The answer must be an exact copy of the entries below, with no images in it.

————————

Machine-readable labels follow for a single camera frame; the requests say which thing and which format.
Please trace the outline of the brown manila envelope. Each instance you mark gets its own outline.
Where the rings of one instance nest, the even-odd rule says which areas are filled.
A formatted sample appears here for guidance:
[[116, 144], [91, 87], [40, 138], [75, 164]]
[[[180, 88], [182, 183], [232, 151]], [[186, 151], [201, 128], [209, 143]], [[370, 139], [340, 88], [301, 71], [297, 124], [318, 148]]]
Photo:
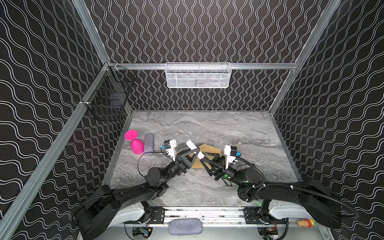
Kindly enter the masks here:
[[[220, 156], [222, 155], [222, 151], [220, 149], [218, 149], [216, 147], [212, 147], [212, 146], [207, 145], [207, 144], [200, 145], [199, 149], [201, 152], [203, 152], [205, 157], [209, 160], [212, 160], [214, 158], [214, 156], [212, 156], [210, 154], [219, 154]], [[192, 169], [203, 169], [203, 168], [204, 168], [204, 166], [200, 162], [200, 158], [197, 158], [196, 161], [194, 162], [193, 166], [192, 166]]]

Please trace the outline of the white glue stick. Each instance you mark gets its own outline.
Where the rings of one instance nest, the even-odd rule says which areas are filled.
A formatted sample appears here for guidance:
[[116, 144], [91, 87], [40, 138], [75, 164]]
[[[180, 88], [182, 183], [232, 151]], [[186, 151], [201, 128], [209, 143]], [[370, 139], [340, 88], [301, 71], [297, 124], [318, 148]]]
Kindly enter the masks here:
[[199, 150], [199, 153], [198, 153], [198, 158], [201, 160], [202, 158], [205, 157], [205, 155], [200, 151], [200, 149], [191, 141], [191, 140], [188, 140], [186, 142], [186, 145], [191, 149], [191, 150]]

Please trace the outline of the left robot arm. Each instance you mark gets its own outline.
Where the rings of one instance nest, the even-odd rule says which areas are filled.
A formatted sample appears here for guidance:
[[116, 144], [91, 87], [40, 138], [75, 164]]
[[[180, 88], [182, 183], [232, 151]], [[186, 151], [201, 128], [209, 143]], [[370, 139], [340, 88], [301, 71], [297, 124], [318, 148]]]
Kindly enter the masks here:
[[165, 168], [150, 168], [143, 184], [124, 189], [111, 189], [108, 185], [98, 188], [73, 213], [73, 222], [83, 239], [94, 240], [100, 236], [123, 208], [161, 197], [169, 188], [167, 182], [186, 173], [199, 153], [198, 148], [183, 150]]

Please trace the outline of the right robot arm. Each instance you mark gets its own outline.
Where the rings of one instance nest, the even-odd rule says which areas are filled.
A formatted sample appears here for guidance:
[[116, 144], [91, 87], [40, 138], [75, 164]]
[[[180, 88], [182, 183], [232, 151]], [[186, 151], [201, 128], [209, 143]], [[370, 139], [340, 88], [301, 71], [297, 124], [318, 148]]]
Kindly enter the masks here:
[[293, 204], [294, 217], [299, 208], [303, 208], [310, 218], [333, 229], [340, 228], [343, 221], [356, 220], [360, 216], [352, 205], [312, 179], [295, 183], [268, 182], [254, 164], [240, 156], [235, 157], [235, 162], [241, 162], [241, 169], [237, 164], [228, 163], [224, 156], [215, 156], [211, 160], [204, 157], [200, 162], [215, 180], [223, 179], [236, 185], [242, 201], [251, 203], [261, 200], [259, 216], [263, 222], [277, 218], [272, 208], [273, 201]]

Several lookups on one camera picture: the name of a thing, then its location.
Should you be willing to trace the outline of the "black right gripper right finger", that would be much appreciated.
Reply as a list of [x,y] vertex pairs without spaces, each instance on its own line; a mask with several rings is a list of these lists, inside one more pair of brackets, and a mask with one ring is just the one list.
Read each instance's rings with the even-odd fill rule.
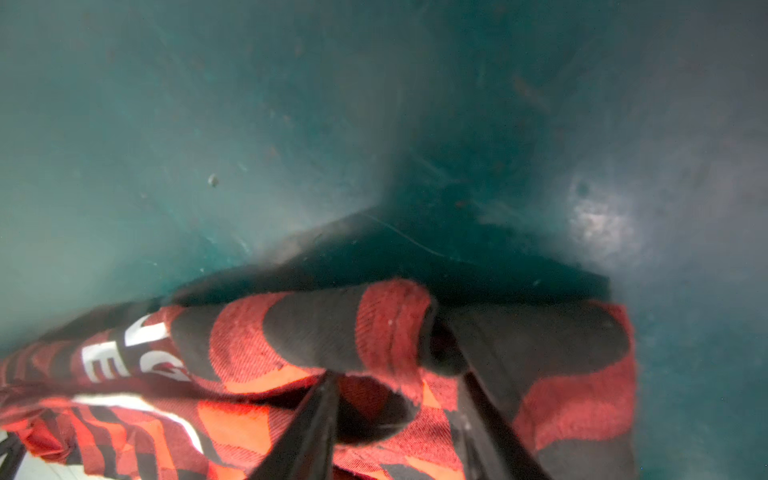
[[549,478],[471,373],[465,374],[459,382],[457,413],[466,479]]

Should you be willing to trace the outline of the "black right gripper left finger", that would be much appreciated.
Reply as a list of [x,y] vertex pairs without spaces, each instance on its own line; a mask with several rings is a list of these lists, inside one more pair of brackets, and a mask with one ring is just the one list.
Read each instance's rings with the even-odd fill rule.
[[338,375],[324,373],[250,480],[326,480],[333,478],[339,411]]

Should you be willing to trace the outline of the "red black plaid shirt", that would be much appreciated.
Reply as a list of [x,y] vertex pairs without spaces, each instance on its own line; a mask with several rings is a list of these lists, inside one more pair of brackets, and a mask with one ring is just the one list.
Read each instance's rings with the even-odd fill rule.
[[326,372],[332,479],[466,479],[467,373],[548,479],[636,477],[622,307],[442,306],[406,279],[87,312],[2,361],[1,475],[32,455],[109,479],[249,479]]

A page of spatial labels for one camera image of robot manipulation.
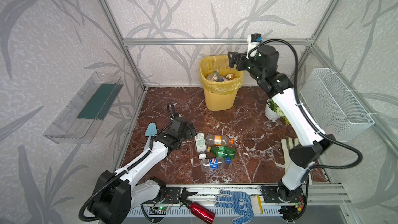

————————

**Task result**.
Machine-readable labels follow for a single camera frame; the requests say which thing and which format.
Please trace the outline of the brown manila envelope. Each instance you mark gets its own outline.
Where the rings of one instance nest, the even-odd rule says which areas are filled.
A formatted sample appears here for guidance:
[[116, 144], [91, 87], [40, 138], [75, 164]]
[[[180, 88], [182, 183], [232, 151]], [[186, 151], [201, 128], [209, 143]], [[370, 139], [340, 88], [301, 71], [297, 124], [318, 148]]]
Photo:
Kindly enter the masks here:
[[[220, 156], [222, 155], [222, 151], [220, 149], [218, 149], [216, 147], [212, 147], [212, 146], [207, 145], [207, 144], [200, 145], [199, 149], [201, 152], [203, 152], [205, 157], [209, 160], [212, 160], [214, 158], [214, 156], [212, 156], [210, 154], [219, 154]], [[192, 169], [203, 169], [203, 168], [204, 168], [204, 166], [200, 162], [200, 158], [197, 158], [196, 161], [194, 162], [193, 166], [192, 166]]]

Please trace the outline of the white glue stick. Each instance you mark gets its own outline.
Where the rings of one instance nest, the even-odd rule says which areas are filled.
A formatted sample appears here for guidance:
[[116, 144], [91, 87], [40, 138], [75, 164]]
[[[180, 88], [182, 183], [232, 151]], [[186, 151], [201, 128], [209, 143]], [[370, 139], [340, 88], [301, 71], [297, 124], [318, 148]]]
Kindly enter the masks here:
[[199, 150], [199, 153], [198, 153], [198, 158], [201, 160], [202, 158], [205, 157], [205, 155], [200, 151], [200, 149], [191, 141], [191, 140], [188, 140], [186, 142], [186, 145], [191, 149], [191, 150]]

Please trace the outline of the left robot arm. Each instance you mark gets its own outline.
Where the rings of one instance nest, the even-odd rule says which areas are filled.
A formatted sample appears here for guidance:
[[116, 144], [91, 87], [40, 138], [75, 164]]
[[[180, 88], [182, 183], [232, 151]], [[186, 151], [201, 128], [209, 143]], [[370, 139], [340, 88], [301, 71], [297, 124], [318, 148]]]
Kindly enter the masks here:
[[165, 168], [150, 168], [143, 184], [124, 189], [111, 189], [108, 185], [98, 188], [73, 213], [73, 222], [83, 239], [94, 240], [100, 236], [123, 208], [161, 197], [169, 188], [167, 182], [186, 173], [199, 153], [198, 148], [183, 150]]

Please trace the outline of the right robot arm. Each instance you mark gets its own outline.
Where the rings of one instance nest, the even-odd rule says which areas are filled.
A formatted sample appears here for guidance:
[[116, 144], [91, 87], [40, 138], [75, 164]]
[[[180, 88], [182, 183], [232, 151]], [[186, 151], [201, 128], [209, 143]], [[370, 139], [340, 88], [301, 71], [297, 124], [318, 148]]]
Kindly enter the masks here:
[[293, 204], [294, 217], [299, 208], [303, 208], [310, 218], [333, 229], [340, 228], [343, 221], [356, 220], [360, 216], [352, 205], [312, 179], [295, 183], [268, 182], [254, 164], [240, 156], [235, 157], [235, 162], [241, 162], [241, 169], [237, 164], [228, 163], [224, 156], [215, 156], [211, 160], [204, 157], [200, 162], [215, 180], [223, 179], [236, 185], [242, 201], [251, 203], [261, 200], [259, 216], [263, 222], [277, 218], [272, 208], [273, 201]]

Several lookups on one camera picture: the name of a thing, then its location.
Should you be willing to trace the outline of the "black right gripper right finger", that would be much appreciated.
Reply as a list of [x,y] vertex pairs without spaces, each instance on its own line; a mask with several rings is a list of these lists, inside one more pair of brackets, and a mask with one ring is just the one list.
Read each instance's rings with the even-odd fill rule.
[[549,478],[471,373],[465,374],[459,382],[457,413],[466,479]]

Should you be willing to trace the outline of the "black right gripper left finger", that would be much appreciated.
Reply as a list of [x,y] vertex pairs without spaces, each instance on its own line; a mask with several rings is a list of these lists, inside one more pair of brackets, and a mask with one ring is just the one list.
Read each instance's rings with the even-odd fill rule.
[[338,375],[324,373],[250,480],[326,480],[333,478],[339,411]]

Should you be willing to trace the outline of the "red black plaid shirt", that would be much appreciated.
Reply as a list of [x,y] vertex pairs without spaces, each instance on its own line; a mask with several rings is a list of these lists, inside one more pair of brackets, and a mask with one ring is just the one list.
Read each instance's rings with the even-odd fill rule.
[[326,372],[332,479],[466,479],[467,373],[548,479],[636,477],[622,307],[442,306],[406,279],[87,312],[2,361],[1,475],[32,455],[109,479],[249,479]]

A page of spatial labels for one camera image of robot manipulation.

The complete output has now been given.